ASSIGNED TASK
Ignoring the pictures, repeat every entry below exactly as it appears.

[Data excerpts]

=====

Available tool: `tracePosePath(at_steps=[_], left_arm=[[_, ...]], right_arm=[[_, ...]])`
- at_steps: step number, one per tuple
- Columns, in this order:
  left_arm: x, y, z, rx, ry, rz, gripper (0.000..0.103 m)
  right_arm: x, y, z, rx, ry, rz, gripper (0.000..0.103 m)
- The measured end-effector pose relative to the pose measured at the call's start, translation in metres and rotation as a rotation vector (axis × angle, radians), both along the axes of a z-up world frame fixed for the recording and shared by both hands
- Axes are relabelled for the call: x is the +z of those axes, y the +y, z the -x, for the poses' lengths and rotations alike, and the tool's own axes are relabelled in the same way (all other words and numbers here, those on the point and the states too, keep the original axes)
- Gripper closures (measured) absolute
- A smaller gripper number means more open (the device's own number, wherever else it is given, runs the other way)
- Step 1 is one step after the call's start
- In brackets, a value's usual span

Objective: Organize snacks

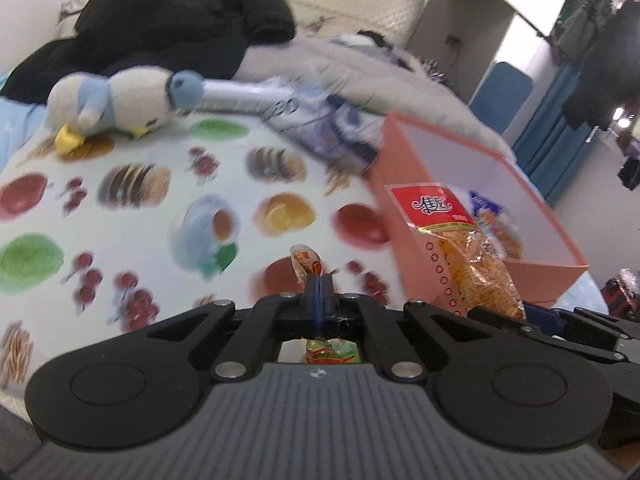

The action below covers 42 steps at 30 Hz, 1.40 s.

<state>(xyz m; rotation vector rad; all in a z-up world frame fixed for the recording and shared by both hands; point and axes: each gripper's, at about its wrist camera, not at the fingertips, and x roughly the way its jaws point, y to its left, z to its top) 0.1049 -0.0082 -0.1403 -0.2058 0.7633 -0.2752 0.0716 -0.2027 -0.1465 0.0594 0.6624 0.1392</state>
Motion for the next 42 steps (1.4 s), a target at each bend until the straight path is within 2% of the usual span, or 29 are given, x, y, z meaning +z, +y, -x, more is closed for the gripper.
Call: tracePosePath(at_steps=[7, 10, 12, 20, 24, 32, 37, 42], left_arm=[[0.049, -0.041, 0.005, -0.090, -0.065, 0.013, 0.103], [0.068, -0.058, -0.003, -0.101, -0.072, 0.033, 0.103], [0.082, -0.073, -0.009, -0.122, -0.099, 0.018, 0.103], [0.118, -0.137, -0.060, -0.221, -0.135, 0.018, 0.103], [0.114, -0.171, -0.096, -0.269, -0.113, 0.014, 0.103], [0.071, -0.224, -0.173, -0.333, -0.023, -0.013, 0.103], [0.045, -0.239, -0.202, -0.346, 0.022, -0.037, 0.103], [0.031, -0.245, -0.212, -0.347, 0.050, -0.069, 0.103]], right_arm=[[0.032, -0.025, 0.013, -0.070, -0.051, -0.024, 0.066], [0.043, -0.039, 0.017, -0.104, -0.063, -0.030, 0.066], [0.049, -0.050, 0.016, -0.130, -0.067, -0.037, 0.066], [0.065, -0.102, -0.013, -0.207, -0.073, -0.054, 0.066], [0.062, -0.130, -0.040, -0.241, -0.055, -0.057, 0.066], [0.033, -0.170, -0.097, -0.267, 0.017, -0.069, 0.066], [0.012, -0.182, -0.124, -0.264, 0.059, -0.087, 0.065], [0.002, -0.188, -0.140, -0.276, 0.078, -0.108, 0.063]])
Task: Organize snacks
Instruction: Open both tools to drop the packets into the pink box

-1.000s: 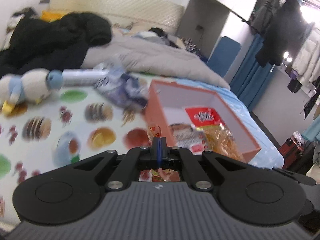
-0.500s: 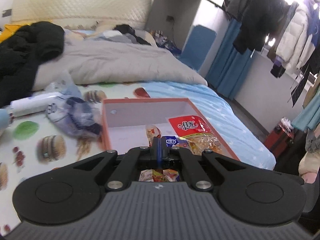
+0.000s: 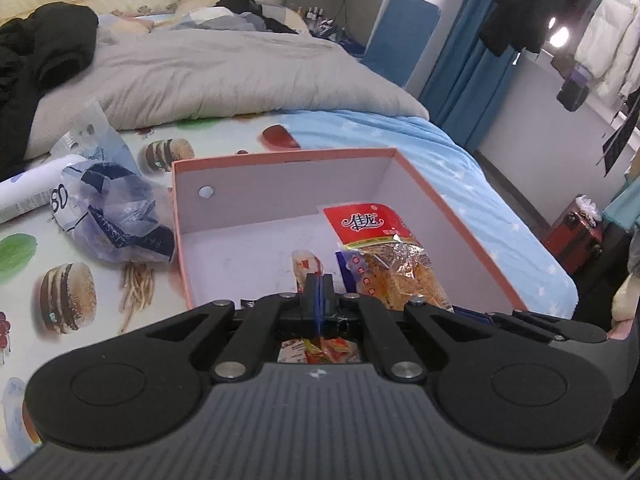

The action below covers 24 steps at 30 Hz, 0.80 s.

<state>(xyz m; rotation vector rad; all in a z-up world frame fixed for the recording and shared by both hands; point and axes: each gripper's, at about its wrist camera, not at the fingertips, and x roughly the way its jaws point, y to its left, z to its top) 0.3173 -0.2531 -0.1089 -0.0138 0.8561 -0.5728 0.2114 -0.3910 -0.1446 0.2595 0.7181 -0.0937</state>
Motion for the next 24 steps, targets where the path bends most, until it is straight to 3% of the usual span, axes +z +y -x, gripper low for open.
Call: tracePosePath(at_steps=[2, 6, 12, 24], left_arm=[[0.002, 0.002, 0.001, 0.007, -0.002, -0.007, 0.102], [0.014, 0.014, 0.008, 0.055, -0.016, -0.019, 0.097], [0.043, 0.034, 0.037, 0.075, -0.051, 0.008, 0.096], [0.111, 0.069, 0.138, 0.074, -0.187, 0.073, 0.096]], right_arm=[[-0.002, -0.003, -0.002, 0.003, 0.003, -0.019, 0.062], [0.002, -0.004, 0.000, -0.014, 0.006, -0.016, 0.040], [0.024, 0.000, 0.024, -0.027, -0.049, -0.013, 0.039], [0.087, 0.022, 0.111, -0.048, -0.201, 0.027, 0.039]])
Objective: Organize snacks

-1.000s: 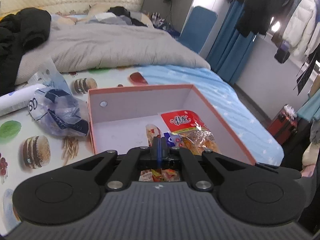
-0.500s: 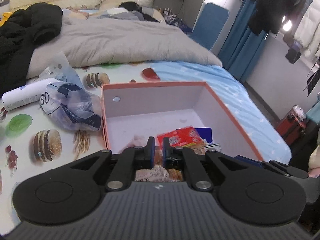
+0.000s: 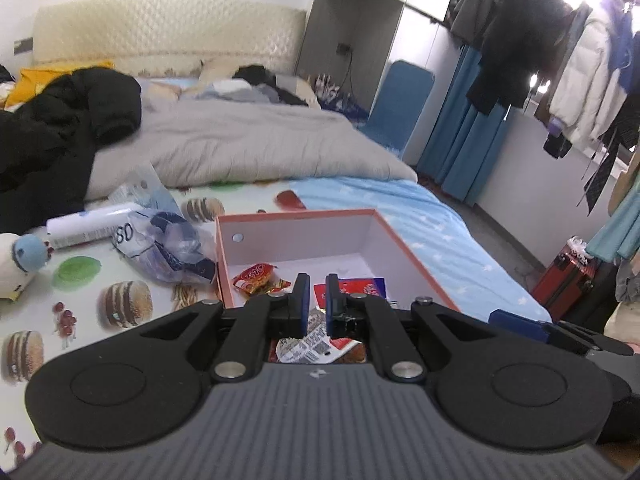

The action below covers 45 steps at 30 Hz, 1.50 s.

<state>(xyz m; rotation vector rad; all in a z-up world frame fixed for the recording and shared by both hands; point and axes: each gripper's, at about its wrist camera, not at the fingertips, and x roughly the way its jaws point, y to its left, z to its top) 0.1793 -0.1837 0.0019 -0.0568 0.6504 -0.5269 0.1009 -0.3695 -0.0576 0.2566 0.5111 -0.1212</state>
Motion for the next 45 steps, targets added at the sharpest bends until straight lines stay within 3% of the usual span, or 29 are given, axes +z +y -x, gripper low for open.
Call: tracePosePath(at_steps=[9, 20, 26, 29, 31, 37, 45], left_arm=[[0.027, 0.026, 0.071, -0.028, -0.066, 0.015, 0.096], [0.027, 0.046, 0.135, -0.037, -0.081, 0.017, 0.096], [0.019, 0.053, 0.155, -0.017, -0.077, -0.001, 0.068], [0.016, 0.057, 0.158, -0.008, -0.074, -0.008, 0.045], [0.014, 0.057, 0.157, 0.002, -0.084, -0.021, 0.021], [0.009, 0.056, 0.155, 0.005, -0.082, -0.050, 0.007], [0.020, 0.060, 0.157, 0.012, -0.087, -0.032, 0.006]], right_arm=[[0.030, 0.021, 0.061, -0.023, -0.105, 0.012, 0.039], [0.035, 0.034, 0.112, -0.047, -0.155, 0.025, 0.039], [0.024, 0.036, 0.126, -0.058, -0.150, 0.019, 0.039], [0.020, 0.036, 0.129, -0.059, -0.150, 0.018, 0.039], [0.018, 0.037, 0.131, -0.061, -0.148, 0.031, 0.039], [0.010, 0.037, 0.131, -0.077, -0.133, 0.039, 0.039], [0.010, 0.036, 0.138, -0.087, -0.137, 0.042, 0.039]])
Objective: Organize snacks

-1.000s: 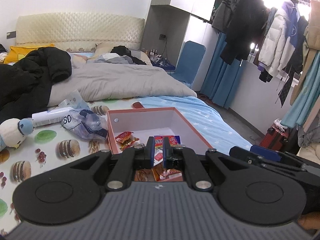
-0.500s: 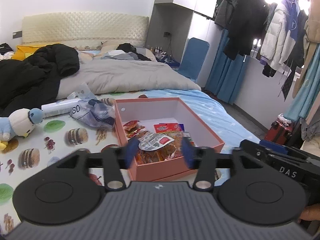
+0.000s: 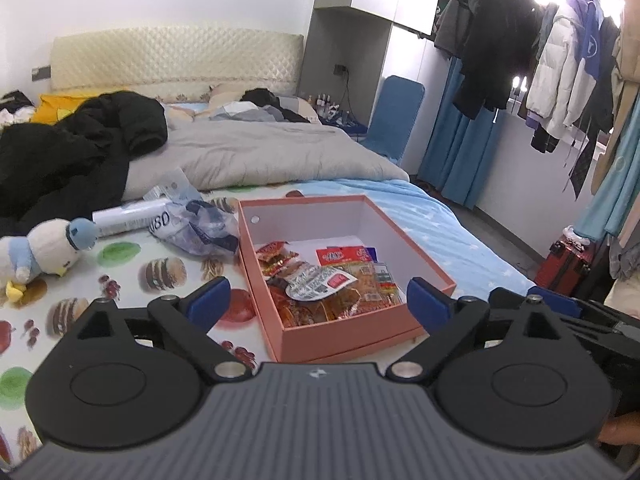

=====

ANSWER SPACE
Available tool: `tracePosePath(at_steps=[_], left_arm=[[_, ...]], right_arm=[[_, ...]])`
- at_steps: step number, one per tuple
- Columns, in this order:
  left_arm: x, y, z, rx, ry, rz, gripper (0.000..0.103 m)
  right_arm: x, y, z, rx, ry, rz, gripper (0.000..0.103 m)
- The measured end-effector pose relative to the pose measured at the call's start, translation in metres and rotation as a rotation vector (axis × angle, radians), both along the axes of a z-up world frame fixed for the recording and shared by both hands
- Axes are relabelled for the call: x is the +z of those axes, y the +y, z the -x, for the poses' lengths and rotations alike, and the tool's own axes are relabelled in the same way (all other words and numbers here, those on the point and the states too, keep the original axes)
- Gripper closures (measured) absolute
- A smaller gripper number means more open (the device's own number, wherever else it is given, runs the other way)
- Step 1 is one step after the call's start
- In brackets, a value's usual span

Objective: Organize snacks


The action below covers 42 steps at 30 Hz, 1.40 s.

<state>(xyz m; rotation vector rad; all in a z-up world frame fixed for the recording and shared by both hands; point and axes: each gripper's, at about its wrist camera, not at the fingertips, and x roughly the way its jaws point, y to its left, z to its top) 0.1049 -0.0082 -0.1403 -0.2058 0.7633 -0.2752 0.0716 -0.2027 -0.1465 0.0594 0.6624 0.1392</state>
Motion for the next 42 steps (1.4 s), a target at each bend until the straight path is within 2% of the usual span, or 29 are given, x, y, z meaning +z, +y, -x, more is closed for the gripper.
Call: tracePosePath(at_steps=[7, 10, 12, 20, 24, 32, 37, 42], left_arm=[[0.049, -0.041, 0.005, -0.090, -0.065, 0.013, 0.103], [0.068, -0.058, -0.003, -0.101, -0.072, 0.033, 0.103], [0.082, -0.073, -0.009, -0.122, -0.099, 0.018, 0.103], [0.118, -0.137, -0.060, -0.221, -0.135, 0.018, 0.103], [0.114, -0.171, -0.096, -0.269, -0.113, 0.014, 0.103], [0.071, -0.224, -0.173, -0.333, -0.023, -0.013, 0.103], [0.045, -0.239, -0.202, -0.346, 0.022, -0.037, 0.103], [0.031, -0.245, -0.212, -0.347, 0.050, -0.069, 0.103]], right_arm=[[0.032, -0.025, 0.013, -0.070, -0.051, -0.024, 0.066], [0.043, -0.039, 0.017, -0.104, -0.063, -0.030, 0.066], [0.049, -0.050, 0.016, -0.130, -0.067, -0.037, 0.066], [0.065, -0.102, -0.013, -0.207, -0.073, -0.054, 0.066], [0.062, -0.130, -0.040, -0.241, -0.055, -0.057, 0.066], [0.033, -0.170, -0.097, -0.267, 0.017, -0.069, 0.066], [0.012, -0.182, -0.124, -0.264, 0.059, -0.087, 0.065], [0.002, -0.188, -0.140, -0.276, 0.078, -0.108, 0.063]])
Task: Organize snacks
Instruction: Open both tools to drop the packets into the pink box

-1.000s: 
-0.500s: 
+0.000s: 

The action below covers 24 steps at 30 Hz, 0.80 s.

<state>(xyz m; rotation vector rad; all in a z-up world frame fixed for the recording and shared by both hands; point and axes: each gripper's, at about its wrist camera, not at the fingertips, and x roughly the way its jaws point, y to its left, z to its top) 0.3173 -0.2531 -0.1089 -0.0138 0.8561 -0.5728 0.2114 -0.3910 -0.1446 0.2595 0.7181 -0.0937</state>
Motion for the next 24 steps, targets where the path bends most, until it is straight to 3% of the usual span, axes +z +y -x, gripper low for open.
Call: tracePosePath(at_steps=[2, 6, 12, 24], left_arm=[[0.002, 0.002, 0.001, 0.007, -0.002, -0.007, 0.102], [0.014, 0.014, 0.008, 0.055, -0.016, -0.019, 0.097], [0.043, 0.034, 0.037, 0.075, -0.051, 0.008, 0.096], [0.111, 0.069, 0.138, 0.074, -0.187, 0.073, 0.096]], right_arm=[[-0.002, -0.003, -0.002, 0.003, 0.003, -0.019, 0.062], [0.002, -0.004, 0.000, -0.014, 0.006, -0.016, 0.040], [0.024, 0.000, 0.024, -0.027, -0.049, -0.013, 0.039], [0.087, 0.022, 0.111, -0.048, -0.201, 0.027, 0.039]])
Objective: Organize snacks

-1.000s: 
-0.500s: 
+0.000s: 

The action below covers 45 steps at 30 Hz, 1.50 s.

<state>(xyz m; rotation vector rad; all in a z-up world frame fixed for the recording and shared by both hands; point and axes: each gripper's, at about its wrist camera, not at the fingertips, and x roughly the way its jaws point, y to its left, z to its top) 0.1793 -0.1837 0.0019 -0.0568 0.6504 -0.5269 0.1009 -0.3695 -0.0576 0.2566 0.5111 -0.1212</state>
Motion for the next 45 steps, targets added at the sharpest bends until straight lines stay within 3% of the usual span, or 29 are given, axes +z +y -x, gripper low for open.
Call: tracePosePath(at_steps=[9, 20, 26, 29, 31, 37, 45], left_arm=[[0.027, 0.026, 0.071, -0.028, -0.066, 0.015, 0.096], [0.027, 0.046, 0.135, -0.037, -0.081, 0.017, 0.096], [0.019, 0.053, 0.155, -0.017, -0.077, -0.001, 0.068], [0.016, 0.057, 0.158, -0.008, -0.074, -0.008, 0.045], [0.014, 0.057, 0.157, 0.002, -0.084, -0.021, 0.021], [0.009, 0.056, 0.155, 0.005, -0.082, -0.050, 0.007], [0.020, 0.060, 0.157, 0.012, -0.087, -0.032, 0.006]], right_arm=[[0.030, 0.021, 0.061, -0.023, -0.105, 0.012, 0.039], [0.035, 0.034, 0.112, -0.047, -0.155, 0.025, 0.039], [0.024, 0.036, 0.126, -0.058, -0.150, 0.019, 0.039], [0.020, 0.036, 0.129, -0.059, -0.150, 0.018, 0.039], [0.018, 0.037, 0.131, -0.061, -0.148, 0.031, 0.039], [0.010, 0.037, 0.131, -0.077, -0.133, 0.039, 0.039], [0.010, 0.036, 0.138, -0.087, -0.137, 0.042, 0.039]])
Objective: Organize snacks

-1.000s: 
-0.500s: 
+0.000s: 

There is no more to add to the answer.